Gemankeerde reservisten versus Syngenors:
Na dit fiasco, draait Carter volledig door. De journalisten leven nog steeds (hij hoopte erop, dat de Syngenors ze een kopje kleiner zou maken), zijn collegae kunnen zijn bloed wel drinken en de Syngenors worden steeds gevaarlijker. Tijd voor plan B: een ultiem wapen, dat de Syngenors tot een hoopje pulp moet doen veranderen. In een totaal gestoorde, maar briljante scene, test hij het kanon op de PR-man, waarvan weinig van over blijft. We skippen vervolgens naar de journalist en dochterlief, die maar niet weg kunnen komen van de monsters in de kelder. Ze lijken en veilig toevluchtsoord te hebben gevonden, al blijkt het tegendeel waar: ze vinden Carter in de vergaderruimte, met om zich heen de lijken van zijn management. Hij heeft iedereen omgelegd en is volledig de weg kwijt.
De enige andere overlevende, een jongedame die alsmede de rol van directeur wil overnemen, stelt orde op zaken door de Syngenors in een lift te lokken en zodra de deuren opengaan, ze tot een zielig hoopje te reduceren, met behulp van het superkanon. En dat is precies wat er gebeurt. Ze knalt ze overhoop, en de supersoldaten zijn niet meer. Wat!? Dat was het? Nou, zo ongeveer wel. Het is de bekende God-zegene-de-greep. Geen idee hebben waar het verhaal naartoe moet en dan maar zoiets verzinnen is wat menig screenwriter doet, vooral in films als deze. Men probeert haar te stoppen, waardoor het kanon per ongeluk afgaat en BOEM! ook deze beste dame is een hoopje snot. Maar dan, in een scene die regelrecht uit Terminator 2 komt, smelten haar resten samen met die van een Syngenor, waardoor een soort van supermonster ontstaat. Nou ja, supermonster, een wandelend gedrocht dat de naam van Carter roept. Carter loopt naar het beest toe, beest vermoordt Carter. Getergde dochter haalt nog één laatste keer de trekker over en de laatste Syngenor is dood.

Van hoopje mens/Syngenorsiroop…

…naar wanstaltig gedrocht.
Ik weet dat de laatste alinea nogal van hot naar her is, maar geloof me als ik zeg dat de eindscène niet veel anders is.
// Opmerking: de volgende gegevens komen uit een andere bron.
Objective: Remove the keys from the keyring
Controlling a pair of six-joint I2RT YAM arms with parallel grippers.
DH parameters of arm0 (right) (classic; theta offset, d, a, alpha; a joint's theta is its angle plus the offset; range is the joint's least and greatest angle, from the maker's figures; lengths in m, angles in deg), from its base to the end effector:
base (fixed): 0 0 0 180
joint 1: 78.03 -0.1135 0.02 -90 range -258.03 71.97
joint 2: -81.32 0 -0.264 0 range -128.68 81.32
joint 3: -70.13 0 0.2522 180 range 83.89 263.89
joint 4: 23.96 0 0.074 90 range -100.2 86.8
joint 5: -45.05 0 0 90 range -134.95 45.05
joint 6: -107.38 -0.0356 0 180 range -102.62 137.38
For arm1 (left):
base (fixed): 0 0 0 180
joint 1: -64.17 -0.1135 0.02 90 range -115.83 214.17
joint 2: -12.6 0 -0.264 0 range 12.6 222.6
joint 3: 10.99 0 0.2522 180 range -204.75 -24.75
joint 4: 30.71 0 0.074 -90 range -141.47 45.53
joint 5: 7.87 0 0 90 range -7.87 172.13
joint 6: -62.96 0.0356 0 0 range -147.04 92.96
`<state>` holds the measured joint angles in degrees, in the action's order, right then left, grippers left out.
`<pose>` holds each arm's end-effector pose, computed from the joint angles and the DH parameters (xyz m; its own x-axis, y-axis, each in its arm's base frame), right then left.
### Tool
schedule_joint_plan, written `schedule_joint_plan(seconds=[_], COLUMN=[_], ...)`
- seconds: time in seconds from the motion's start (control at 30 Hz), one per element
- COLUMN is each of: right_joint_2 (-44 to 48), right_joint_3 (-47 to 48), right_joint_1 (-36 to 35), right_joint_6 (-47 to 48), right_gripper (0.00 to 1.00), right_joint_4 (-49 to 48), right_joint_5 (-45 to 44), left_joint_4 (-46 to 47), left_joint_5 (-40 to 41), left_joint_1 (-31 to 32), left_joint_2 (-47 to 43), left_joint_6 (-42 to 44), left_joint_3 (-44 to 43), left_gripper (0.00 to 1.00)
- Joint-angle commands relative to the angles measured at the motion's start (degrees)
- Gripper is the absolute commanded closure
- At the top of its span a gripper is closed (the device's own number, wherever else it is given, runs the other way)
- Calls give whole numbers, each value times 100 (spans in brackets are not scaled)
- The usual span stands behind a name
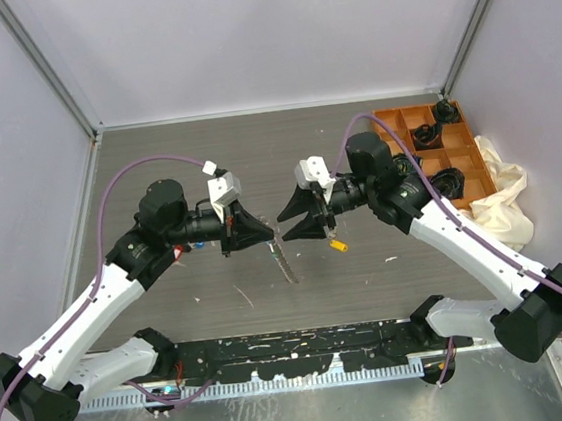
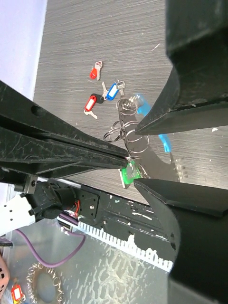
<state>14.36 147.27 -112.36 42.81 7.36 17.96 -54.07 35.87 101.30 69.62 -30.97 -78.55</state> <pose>0.1878 0.1666 0.3685 0.1358 -0.1441 -0.9802 -0.9791 -0.1706 -0.1105 0.1602 -0.1535 0.3592 -0.2436 0.1250 -0.9618 0.9646 0.1349 -0.2268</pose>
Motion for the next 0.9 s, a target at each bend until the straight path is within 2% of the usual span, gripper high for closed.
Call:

De film, het budget en het geduld van de regisseur raakt op, dus moet er plotsklaps een slot komen. Serieus, dit alles gebeurt in de laatste vijf tot tien minuten. Je voelt je een beetje genept, omdat je tachtig minuten aan trage ontwikkelingen moet volgen, terwijl er vervolgens binnen de kortste keren een olifant met zijn lange snuit het verhaaltje uitblaast. Het is uitgebreid dineren, waarna de kok even snel het toetje in een spuit flikkert en het in je aderen pompt.
Eindoordeel: Syngenor is en oogt goedkoop, heeft een redelijk interessant monster en David Gale, maar mist samenhang. Veel toevalligheden en een dom einde, plus zaken die er met de haren zijn bijgesleept (De Syngenor is een superwapen, maar kan niet tegen water en het moment waarin hij met een mens versmelt) maken dit tot een rommeltje. Toch is het een leuk filmpje, dat enkel als niet al te serieus tussendoortje moet worden gezien.